Joanna Newsom is the musical equivalent of a Disneyland employee or a server at a goofy theme restaurant. Her out-there shtick — plucking delicate arpeggios on a full-size harp while warbling naturalist verse in a precocious-toddler voice — is the kind of thing that only works if she commits herself to it wholeheartedly. If she half-assed it for even a minute, she would not only look like a fraud, but end up making you feel like a chump for caring. As anyone who has seen Devendra Banhart on an off night can tell you, this is the predicament of Newsom’s so-called freak-folk cohort: When these oft-bearded weirdos don’t connect, they can come across as smug and superior, precisely the earthly qualities that their neo-hippie psychedelia is intended to act as a salve for.
On Ys, the follow-up to 2004’s celebrated debut, The Milk-Eyed Mender, Newsom sounds neither smug nor superior (nor, for that matter, all that earthly). Ambitious and satisfying, Ys is divided into five lengthy selections, each lasting somewhere between seven and 17 minutes. But the disc really functions as one long suite, a spellbinding tone poem that establishes an atmosphere of magical-realist believability. Like a superdevoted bar wench at Medieval Times, Newsom plays her part with total, unblinking conviction, luxuriating in the lovely imperfections of her voice and imbuing descriptions of talking animals with literary gravitas.

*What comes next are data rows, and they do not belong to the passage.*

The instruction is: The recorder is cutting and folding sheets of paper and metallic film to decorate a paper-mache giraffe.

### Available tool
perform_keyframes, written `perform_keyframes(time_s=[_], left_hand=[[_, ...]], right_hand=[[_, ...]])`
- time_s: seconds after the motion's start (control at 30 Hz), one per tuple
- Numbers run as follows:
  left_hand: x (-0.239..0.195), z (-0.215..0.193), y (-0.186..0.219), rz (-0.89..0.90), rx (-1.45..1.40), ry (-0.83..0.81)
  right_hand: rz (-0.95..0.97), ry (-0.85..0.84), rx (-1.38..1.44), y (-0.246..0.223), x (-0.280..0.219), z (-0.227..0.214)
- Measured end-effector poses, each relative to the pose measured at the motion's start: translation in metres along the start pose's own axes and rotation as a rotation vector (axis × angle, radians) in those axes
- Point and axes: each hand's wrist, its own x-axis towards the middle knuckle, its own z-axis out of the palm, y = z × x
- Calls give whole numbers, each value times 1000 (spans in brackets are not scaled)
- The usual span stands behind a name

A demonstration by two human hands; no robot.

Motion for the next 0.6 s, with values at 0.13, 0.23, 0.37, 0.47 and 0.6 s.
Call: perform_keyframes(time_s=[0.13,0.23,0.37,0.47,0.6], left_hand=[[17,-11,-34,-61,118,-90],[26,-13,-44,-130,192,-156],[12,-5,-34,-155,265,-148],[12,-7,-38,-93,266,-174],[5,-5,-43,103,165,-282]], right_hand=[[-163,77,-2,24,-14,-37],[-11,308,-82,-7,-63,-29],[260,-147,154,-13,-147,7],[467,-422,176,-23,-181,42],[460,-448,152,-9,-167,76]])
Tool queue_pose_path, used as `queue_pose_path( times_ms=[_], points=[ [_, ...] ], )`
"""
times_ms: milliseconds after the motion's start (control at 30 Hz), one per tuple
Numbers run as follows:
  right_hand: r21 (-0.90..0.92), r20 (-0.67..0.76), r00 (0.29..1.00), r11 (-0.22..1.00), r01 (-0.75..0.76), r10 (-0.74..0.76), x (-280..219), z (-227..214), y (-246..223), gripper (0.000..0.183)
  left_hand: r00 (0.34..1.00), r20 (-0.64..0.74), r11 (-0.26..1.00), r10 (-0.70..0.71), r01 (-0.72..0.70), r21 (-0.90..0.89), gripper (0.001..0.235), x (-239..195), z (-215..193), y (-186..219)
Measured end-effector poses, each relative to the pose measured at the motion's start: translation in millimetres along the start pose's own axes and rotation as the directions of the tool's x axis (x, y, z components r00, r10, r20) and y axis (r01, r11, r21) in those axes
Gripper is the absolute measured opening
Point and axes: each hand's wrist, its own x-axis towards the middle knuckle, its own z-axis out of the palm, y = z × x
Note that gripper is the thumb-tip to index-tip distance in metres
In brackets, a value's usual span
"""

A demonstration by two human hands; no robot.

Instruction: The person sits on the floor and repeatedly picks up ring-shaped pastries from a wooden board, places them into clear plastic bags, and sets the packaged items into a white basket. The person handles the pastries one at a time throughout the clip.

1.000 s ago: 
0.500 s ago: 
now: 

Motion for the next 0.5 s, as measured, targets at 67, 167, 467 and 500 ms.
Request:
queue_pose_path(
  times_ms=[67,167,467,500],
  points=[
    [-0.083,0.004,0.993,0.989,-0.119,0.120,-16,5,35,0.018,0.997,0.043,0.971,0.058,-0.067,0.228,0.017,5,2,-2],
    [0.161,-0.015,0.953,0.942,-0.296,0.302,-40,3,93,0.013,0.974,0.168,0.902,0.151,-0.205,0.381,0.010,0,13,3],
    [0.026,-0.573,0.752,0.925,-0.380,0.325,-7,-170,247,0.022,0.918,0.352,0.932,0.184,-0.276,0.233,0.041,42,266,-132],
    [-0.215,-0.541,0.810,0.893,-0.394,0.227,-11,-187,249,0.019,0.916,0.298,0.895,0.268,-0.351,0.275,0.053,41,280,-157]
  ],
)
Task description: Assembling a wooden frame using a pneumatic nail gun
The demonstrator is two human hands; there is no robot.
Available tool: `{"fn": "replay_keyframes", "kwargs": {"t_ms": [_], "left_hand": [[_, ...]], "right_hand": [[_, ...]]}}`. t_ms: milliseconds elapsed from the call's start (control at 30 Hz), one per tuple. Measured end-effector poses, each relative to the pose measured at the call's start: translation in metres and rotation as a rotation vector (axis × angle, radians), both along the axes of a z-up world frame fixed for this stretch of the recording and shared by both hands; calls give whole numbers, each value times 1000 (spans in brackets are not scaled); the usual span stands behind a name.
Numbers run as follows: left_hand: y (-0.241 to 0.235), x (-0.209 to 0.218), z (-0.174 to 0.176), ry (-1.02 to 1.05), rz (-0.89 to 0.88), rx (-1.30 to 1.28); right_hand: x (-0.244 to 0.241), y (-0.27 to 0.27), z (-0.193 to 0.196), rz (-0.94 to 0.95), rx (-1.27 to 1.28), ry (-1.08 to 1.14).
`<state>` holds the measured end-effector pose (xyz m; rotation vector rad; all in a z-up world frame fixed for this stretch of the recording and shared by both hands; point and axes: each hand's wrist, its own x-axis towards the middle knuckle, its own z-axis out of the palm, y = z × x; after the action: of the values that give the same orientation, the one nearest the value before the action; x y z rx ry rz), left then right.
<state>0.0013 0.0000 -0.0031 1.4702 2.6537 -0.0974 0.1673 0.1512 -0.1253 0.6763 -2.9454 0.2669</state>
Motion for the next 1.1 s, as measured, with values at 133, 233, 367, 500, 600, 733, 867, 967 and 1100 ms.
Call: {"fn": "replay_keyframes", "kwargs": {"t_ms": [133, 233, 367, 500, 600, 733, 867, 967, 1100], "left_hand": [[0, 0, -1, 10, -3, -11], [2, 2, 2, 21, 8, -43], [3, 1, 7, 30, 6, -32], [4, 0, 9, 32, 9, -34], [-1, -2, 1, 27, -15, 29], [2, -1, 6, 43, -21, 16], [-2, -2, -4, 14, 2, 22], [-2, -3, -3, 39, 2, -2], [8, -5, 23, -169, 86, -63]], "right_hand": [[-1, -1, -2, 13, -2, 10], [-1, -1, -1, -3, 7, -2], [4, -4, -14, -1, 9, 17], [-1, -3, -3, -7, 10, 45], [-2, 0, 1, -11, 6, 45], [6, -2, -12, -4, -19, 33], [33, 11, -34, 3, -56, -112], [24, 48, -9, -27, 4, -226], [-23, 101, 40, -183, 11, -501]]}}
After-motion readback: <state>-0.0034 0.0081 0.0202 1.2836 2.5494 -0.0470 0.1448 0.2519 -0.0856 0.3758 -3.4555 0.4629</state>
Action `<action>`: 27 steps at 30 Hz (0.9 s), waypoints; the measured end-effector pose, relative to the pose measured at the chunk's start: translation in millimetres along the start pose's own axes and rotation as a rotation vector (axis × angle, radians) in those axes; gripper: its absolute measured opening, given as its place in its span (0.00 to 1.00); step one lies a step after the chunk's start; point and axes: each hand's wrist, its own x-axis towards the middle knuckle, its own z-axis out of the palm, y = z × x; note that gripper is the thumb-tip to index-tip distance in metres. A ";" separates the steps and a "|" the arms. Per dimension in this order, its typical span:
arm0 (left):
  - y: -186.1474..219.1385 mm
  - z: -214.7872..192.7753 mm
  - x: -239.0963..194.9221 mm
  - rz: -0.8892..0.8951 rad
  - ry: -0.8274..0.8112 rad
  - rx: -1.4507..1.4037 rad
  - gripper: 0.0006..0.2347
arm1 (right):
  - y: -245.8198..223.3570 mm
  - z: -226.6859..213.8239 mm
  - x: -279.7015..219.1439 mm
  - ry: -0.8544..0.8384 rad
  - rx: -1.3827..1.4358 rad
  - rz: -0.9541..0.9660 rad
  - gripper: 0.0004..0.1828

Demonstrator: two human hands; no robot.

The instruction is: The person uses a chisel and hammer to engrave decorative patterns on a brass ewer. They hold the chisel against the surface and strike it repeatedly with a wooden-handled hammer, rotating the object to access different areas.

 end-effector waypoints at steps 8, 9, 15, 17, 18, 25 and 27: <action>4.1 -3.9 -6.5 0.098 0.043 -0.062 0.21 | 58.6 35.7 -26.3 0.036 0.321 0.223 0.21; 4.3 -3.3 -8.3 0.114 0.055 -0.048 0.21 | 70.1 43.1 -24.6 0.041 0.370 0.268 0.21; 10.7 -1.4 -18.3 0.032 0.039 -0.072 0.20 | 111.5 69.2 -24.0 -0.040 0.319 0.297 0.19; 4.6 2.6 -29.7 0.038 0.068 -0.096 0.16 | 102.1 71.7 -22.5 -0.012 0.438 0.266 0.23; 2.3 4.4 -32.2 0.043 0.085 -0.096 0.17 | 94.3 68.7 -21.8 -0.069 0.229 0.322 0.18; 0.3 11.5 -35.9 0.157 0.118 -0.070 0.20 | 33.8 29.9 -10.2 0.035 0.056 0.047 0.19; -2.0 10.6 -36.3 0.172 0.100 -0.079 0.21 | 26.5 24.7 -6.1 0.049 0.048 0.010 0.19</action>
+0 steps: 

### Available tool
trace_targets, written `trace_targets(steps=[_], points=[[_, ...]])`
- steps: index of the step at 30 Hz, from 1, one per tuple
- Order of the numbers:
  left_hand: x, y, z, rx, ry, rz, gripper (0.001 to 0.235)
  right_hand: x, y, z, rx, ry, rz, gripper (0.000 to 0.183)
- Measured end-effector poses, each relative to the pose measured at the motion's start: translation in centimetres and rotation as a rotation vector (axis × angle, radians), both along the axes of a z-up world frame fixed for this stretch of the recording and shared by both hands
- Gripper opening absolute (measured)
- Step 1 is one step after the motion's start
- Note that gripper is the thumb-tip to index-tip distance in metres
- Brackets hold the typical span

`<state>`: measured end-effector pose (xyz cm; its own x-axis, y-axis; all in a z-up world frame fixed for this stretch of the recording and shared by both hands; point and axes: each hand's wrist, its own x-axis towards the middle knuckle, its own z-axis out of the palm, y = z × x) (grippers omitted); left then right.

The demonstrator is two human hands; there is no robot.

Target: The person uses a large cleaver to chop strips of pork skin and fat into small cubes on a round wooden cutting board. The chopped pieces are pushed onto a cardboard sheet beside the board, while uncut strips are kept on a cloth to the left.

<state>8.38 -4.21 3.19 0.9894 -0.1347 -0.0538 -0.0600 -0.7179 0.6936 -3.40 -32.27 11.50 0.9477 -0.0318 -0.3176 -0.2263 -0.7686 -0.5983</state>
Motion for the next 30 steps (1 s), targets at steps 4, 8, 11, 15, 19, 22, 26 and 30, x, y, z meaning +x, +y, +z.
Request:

Yet the effect isn’t stifling; it’s transporting. Newsom’s accomplishment on The Milk-Eyed Mender was demonstrating that the harp had a middle-ground vocabulary between whimsy and refinement. On Ys, accompanied by lavish orchestral arrangements from Van Dyke Parks (the art-pop eccentric who helped Brian Wilson conceive Smile), Newsom takes her music to emotional extremes. In “Monkey & Bear,” she gives an unsettling wisp of minor-key melancholy to her illustration of how a “heartless hay-monger” treats his performing bear roughly. “Emily” swells with strings as an amazed Newsom discovers that a “meteoroid is a stone that’s devoid of the fire that propelled it to thee.” Twisting her voice into a kind of heavy-metal yowl on “Sawdust & Diamonds,” she describes being “doubled over with the hunger of lions.”
Throughout the album, Newsom’s language is more colorful than on Mender; at its best, it works as music even on the page: “There is a rusty light on the pines tonight,” she sings on “Emily.” “Sun pouring wine, Lord, or marrow down into the bones of the birches.” That kind of unembarrassed, flowery expression can be risky in a world of casually cynical cool, yet it’s a risk Newsom takes on confidently. She doesn’t just rescue the freak-folk scene from hollow caricature, she bestows it with real human depth.